Financing a merger or acquisition can be as simple as liquidating a few assets or getting a loan, but in most cases things are not as cut and dry. There are several ways to finance a merger and depending on the financial situation of the companies and the level of assets, cash on hand and the equity in the company, the type of financing will differ.

The ways in which businesses finance a merger can be through cash on hand, through sale of shares/stocks, or an issuance of debt. Cash on hand can be from reserve cash, assets, liquidation or sale of equipment etc. Financing can also come from debt capital where the money is raised by acquiring a loan from a bank, finance company or credit union, and this money must be repaid over a period of time and it can be long or short term. The next way could be through equity capital which is money raised by selling shares of a company possibly to members of the merging company.

The next way can be through convertible debt which is a negotiation of interest rates in exchange for a conversion of some or all of the debt into equity. The companies can also use revolving lines of credit as a form of a bargaining tool. They can also recoup funds from equipment lease or sale leaseback. When deciding on a merger a business must have many financial professionals in place to make the merger a smooth transition, like private equity investors, investment bankers, commercial lenders, merger and acquisition attorneys, and corporate banking firms.

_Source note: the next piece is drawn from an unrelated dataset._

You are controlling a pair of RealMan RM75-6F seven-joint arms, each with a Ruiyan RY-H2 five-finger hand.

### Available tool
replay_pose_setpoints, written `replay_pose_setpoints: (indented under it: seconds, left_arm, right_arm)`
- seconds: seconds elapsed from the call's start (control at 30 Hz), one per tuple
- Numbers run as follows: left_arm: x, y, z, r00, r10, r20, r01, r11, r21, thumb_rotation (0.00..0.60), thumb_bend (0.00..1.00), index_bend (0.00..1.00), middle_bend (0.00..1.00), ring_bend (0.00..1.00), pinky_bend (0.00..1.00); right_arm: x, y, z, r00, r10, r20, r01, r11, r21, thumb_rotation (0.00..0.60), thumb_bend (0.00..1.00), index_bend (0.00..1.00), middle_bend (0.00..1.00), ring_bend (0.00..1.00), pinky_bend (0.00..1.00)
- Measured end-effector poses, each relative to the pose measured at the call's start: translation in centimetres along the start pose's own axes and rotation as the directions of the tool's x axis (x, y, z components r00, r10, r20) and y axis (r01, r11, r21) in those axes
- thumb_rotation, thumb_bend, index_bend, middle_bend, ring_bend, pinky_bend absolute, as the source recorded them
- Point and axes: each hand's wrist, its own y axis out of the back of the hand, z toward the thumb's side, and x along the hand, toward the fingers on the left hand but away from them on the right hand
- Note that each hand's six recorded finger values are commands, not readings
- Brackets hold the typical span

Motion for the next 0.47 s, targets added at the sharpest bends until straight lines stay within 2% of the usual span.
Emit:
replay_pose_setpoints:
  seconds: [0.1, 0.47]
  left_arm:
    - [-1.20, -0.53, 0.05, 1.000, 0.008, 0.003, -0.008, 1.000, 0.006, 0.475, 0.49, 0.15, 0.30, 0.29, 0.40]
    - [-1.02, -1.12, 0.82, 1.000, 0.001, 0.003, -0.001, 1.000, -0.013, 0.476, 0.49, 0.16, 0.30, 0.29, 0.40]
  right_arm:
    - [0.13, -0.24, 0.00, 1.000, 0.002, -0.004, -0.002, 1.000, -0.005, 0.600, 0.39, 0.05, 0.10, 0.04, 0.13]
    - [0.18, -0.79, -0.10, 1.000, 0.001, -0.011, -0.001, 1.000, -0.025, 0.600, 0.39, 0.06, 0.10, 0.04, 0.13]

A business can take their cash on hand, sell stocks or trade shares to the merging company, borrow money from liquidation of assets, get a loan from a bank with a report and buyout plan in tow, use revolving lines of credit, sell equipment etc. Whatever the financial solution all mergers consist of administrative as well as financial know how, things like knowing the major changes that will take place and prepare them before the merger, determine the financial role of the mergers members, the plan for internal and external clients.

Also there should be a plan in place for management of each company and whether they will be merged or reduced to a slimmed down version. Also with sales and management teams will they use a combination from both companies or only the best from each company? A merger must be financially and organizationally planned out.